— What is being asked —
The answer must be every line below that holds the word "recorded".

Excerpts from a dataset
☆ ☆ ☆ ☆

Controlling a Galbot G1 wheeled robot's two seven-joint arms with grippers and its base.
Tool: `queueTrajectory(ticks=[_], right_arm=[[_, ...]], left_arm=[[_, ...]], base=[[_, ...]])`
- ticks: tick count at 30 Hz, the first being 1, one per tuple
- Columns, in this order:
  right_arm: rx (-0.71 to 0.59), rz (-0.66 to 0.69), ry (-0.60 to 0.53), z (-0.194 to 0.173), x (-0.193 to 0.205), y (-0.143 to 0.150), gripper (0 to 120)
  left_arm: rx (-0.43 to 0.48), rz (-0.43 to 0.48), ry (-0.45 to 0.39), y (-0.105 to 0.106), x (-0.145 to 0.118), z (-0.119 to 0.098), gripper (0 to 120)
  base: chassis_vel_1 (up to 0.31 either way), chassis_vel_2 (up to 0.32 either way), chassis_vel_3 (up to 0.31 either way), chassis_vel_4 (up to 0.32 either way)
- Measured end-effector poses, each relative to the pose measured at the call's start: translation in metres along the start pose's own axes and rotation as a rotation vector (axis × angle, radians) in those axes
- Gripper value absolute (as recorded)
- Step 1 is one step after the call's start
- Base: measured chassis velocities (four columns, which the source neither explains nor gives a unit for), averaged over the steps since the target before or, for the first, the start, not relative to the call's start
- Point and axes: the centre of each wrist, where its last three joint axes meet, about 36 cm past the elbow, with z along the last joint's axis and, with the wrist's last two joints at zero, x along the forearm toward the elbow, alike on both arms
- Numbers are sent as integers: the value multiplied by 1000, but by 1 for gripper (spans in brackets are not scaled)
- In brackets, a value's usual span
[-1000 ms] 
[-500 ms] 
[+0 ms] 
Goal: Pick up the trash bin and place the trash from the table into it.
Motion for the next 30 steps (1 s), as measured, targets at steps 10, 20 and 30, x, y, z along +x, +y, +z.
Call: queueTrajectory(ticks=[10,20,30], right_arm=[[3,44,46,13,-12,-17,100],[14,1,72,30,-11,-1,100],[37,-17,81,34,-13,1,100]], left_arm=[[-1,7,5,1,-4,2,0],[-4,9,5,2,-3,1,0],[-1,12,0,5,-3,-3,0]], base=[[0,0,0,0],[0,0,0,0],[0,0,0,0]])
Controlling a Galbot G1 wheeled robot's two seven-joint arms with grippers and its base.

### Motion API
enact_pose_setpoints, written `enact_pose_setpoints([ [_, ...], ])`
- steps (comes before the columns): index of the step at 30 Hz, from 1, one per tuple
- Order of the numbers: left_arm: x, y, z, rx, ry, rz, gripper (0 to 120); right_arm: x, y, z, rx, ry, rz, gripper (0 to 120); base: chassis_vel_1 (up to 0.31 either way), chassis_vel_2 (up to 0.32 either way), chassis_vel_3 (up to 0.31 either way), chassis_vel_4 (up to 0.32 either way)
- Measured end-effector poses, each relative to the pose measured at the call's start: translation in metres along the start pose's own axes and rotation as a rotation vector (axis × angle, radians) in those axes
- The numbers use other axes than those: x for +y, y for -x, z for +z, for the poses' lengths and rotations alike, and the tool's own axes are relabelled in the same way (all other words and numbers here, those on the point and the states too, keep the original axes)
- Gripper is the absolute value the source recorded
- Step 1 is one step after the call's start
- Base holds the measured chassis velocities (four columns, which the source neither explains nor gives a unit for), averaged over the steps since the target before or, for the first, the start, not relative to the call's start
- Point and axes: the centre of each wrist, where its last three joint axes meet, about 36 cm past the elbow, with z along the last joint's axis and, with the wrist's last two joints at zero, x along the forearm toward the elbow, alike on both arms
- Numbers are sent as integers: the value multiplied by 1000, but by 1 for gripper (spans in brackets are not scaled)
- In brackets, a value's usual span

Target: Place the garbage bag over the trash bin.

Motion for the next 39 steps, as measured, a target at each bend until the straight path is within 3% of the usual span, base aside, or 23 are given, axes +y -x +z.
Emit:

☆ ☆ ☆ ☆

— Task output —
- Gripper value absolute (as recorded)
- Gripper is the absolute value the source recorded

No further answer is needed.